» **Exercise objective**: Could you repeat the listing exactly, leaving out the pictures?

Segment Start: Supplied material

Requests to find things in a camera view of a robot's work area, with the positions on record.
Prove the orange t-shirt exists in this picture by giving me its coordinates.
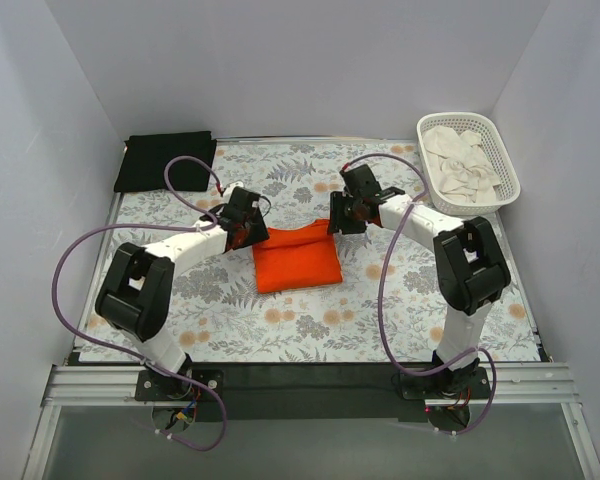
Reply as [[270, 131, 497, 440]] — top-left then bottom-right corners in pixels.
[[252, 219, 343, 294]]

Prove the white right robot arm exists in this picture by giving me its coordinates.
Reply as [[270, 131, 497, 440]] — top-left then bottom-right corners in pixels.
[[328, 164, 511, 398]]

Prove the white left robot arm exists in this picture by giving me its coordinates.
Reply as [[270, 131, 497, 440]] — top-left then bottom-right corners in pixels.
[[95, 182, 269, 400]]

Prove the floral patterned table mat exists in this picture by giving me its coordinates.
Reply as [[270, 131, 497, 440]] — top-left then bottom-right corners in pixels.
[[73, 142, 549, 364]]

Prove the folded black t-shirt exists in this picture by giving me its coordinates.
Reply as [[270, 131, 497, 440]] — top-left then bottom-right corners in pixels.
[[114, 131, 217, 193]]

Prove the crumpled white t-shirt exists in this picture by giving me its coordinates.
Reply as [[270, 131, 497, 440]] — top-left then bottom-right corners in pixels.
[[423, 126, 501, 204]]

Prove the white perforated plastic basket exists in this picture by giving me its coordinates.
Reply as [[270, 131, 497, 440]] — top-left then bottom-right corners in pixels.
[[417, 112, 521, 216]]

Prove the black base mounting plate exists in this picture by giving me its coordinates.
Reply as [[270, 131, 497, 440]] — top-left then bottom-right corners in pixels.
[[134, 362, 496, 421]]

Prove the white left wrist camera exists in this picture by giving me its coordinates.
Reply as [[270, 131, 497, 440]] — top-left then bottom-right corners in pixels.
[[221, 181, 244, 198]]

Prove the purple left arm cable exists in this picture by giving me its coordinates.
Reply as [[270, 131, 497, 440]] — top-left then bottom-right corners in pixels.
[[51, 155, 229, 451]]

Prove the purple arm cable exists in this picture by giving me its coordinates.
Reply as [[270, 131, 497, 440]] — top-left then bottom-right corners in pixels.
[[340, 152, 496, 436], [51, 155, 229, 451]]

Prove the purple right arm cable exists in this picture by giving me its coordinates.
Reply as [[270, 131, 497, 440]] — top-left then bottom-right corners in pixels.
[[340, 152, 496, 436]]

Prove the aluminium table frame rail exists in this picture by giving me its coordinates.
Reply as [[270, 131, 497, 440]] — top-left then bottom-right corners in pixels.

Segment End: Supplied material

» **Exercise solution**:
Requests to find things in a camera view of a robot's work area, with the positions on record.
Prove the orange t-shirt exists in this picture by giving me its coordinates.
Reply as [[270, 131, 497, 440]] — top-left then bottom-right corners in pixels.
[[252, 219, 343, 294]]

Prove the white right robot arm exists in this picture by giving me its coordinates.
Reply as [[270, 131, 497, 440]] — top-left then bottom-right corners in pixels.
[[328, 164, 511, 398]]

Prove the white left robot arm exists in this picture by giving me its coordinates.
Reply as [[270, 131, 497, 440]] — top-left then bottom-right corners in pixels.
[[95, 182, 269, 400]]

Prove the floral patterned table mat exists in this picture by giving me its coordinates.
Reply as [[270, 131, 497, 440]] — top-left then bottom-right corners in pixels.
[[73, 142, 549, 364]]

Prove the folded black t-shirt exists in this picture by giving me its coordinates.
Reply as [[270, 131, 497, 440]] — top-left then bottom-right corners in pixels.
[[114, 131, 217, 193]]

Prove the crumpled white t-shirt exists in this picture by giving me its coordinates.
Reply as [[270, 131, 497, 440]] — top-left then bottom-right corners in pixels.
[[423, 126, 501, 204]]

Prove the white perforated plastic basket exists in this picture by giving me its coordinates.
Reply as [[270, 131, 497, 440]] — top-left then bottom-right corners in pixels.
[[417, 112, 521, 216]]

Prove the black base mounting plate exists in this picture by giving me its coordinates.
Reply as [[270, 131, 497, 440]] — top-left then bottom-right corners in pixels.
[[134, 362, 496, 421]]

Prove the white left wrist camera exists in this picture by giving me its coordinates.
Reply as [[270, 131, 497, 440]] — top-left then bottom-right corners in pixels.
[[221, 181, 244, 198]]

Prove the purple left arm cable exists in this picture by giving me its coordinates.
Reply as [[270, 131, 497, 440]] — top-left then bottom-right corners in pixels.
[[51, 155, 229, 451]]

Prove the purple arm cable exists in this picture by giving me its coordinates.
Reply as [[270, 131, 497, 440]] — top-left then bottom-right corners in pixels.
[[340, 152, 496, 436], [51, 155, 229, 451]]

Prove the purple right arm cable exists in this picture by giving me its coordinates.
Reply as [[270, 131, 497, 440]] — top-left then bottom-right corners in pixels.
[[340, 152, 496, 436]]

Prove the aluminium table frame rail exists in this picture by giving me its coordinates.
Reply as [[270, 131, 497, 440]] — top-left then bottom-right corners in pixels.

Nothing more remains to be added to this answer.